HOW TO COMPLETE THIS TASK: Only the lines of the listing below that run from the line with "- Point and" through the line with "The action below" are to be set down, word for word. Pictures stay out.

DATA FOR THE TASK:
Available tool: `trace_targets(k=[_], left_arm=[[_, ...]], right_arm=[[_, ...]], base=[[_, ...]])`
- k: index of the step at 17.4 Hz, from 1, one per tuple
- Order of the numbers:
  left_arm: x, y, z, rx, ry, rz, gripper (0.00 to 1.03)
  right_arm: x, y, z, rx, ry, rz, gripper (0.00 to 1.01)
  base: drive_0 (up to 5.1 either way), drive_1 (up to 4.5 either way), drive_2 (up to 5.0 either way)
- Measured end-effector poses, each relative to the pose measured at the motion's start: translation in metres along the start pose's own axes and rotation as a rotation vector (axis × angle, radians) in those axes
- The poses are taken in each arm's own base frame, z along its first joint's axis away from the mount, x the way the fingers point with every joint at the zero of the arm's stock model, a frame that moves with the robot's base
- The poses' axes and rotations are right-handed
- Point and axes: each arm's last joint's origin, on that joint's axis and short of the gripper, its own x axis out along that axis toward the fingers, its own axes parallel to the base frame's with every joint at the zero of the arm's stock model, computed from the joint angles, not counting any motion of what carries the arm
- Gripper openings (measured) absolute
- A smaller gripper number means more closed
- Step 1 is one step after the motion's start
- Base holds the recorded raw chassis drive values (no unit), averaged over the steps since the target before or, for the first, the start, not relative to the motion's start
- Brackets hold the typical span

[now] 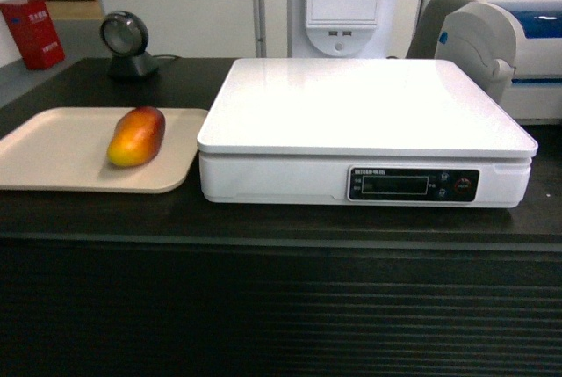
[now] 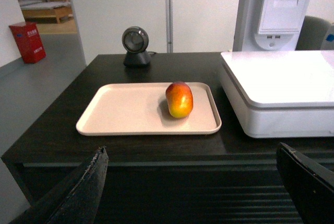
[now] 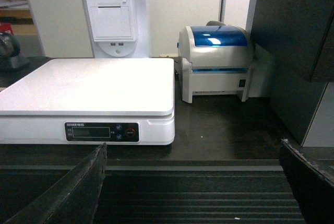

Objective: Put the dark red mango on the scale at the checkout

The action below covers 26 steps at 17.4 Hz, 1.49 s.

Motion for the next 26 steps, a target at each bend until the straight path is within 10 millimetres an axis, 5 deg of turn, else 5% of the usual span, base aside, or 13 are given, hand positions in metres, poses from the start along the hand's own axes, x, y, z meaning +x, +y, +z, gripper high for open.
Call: trace_targets(k=[26], left_arm=[[0.0, 0.0, -0.0004, 0.0, 0.004, 0.0, 0.98]], right_arm=[[0.0, 0.0, -0.0003, -0.001, 0.003, 0.0, 0.98]], base=[[0.0, 0.0, 0.0]])
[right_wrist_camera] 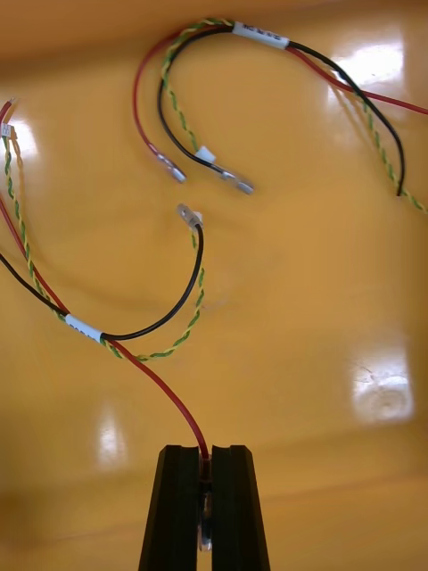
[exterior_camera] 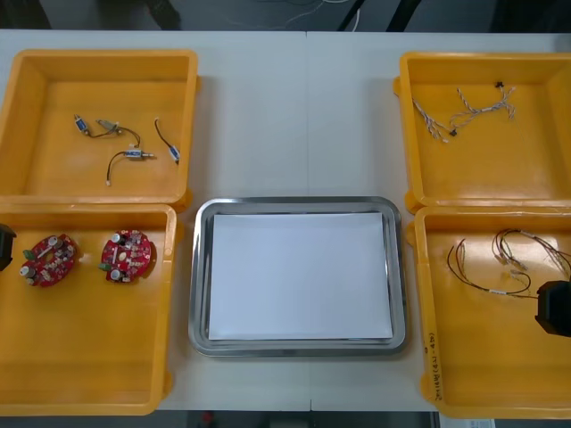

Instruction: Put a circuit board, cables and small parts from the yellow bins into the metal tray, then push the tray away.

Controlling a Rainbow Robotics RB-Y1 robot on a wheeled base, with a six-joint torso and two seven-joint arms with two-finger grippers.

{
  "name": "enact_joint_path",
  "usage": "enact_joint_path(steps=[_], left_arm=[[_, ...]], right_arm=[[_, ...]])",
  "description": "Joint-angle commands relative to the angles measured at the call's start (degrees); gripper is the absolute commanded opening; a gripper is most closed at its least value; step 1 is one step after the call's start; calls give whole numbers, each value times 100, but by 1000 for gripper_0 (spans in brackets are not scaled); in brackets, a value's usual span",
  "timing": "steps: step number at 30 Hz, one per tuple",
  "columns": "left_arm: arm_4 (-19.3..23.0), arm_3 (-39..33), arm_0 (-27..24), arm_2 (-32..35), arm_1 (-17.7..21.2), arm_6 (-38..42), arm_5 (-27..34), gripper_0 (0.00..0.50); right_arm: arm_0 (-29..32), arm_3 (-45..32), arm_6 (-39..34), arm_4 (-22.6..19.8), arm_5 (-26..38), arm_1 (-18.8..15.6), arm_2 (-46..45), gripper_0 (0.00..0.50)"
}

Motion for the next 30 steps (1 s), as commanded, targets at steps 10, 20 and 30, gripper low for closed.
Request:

COMPLETED EXERCISE:
- Point and axes: each arm's last joint's origin, on that joint's axis and short of the gripper, its own x axis out along that axis toward the fingers, its own axes parallel to the base frame's with every joint at the zero of the arm's stock model, computed from the joint angles, not counting any motion of what carries the arm
- Gripper openings (measured) absolute
- A smaller gripper number means more closed
- Step 1 is one step after the motion's start
- Base holds the recorded raw chassis drive values (no unit), averaged over the steps since the target before or, for the first, the start, not relative to the motion's start
- Brackets hold the typical span

[now] 
[now] 
[now] 

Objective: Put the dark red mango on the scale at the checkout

The action below covers 26 steps at 17.4 Hz, 1.49 s.

Nothing else is part of this exercise.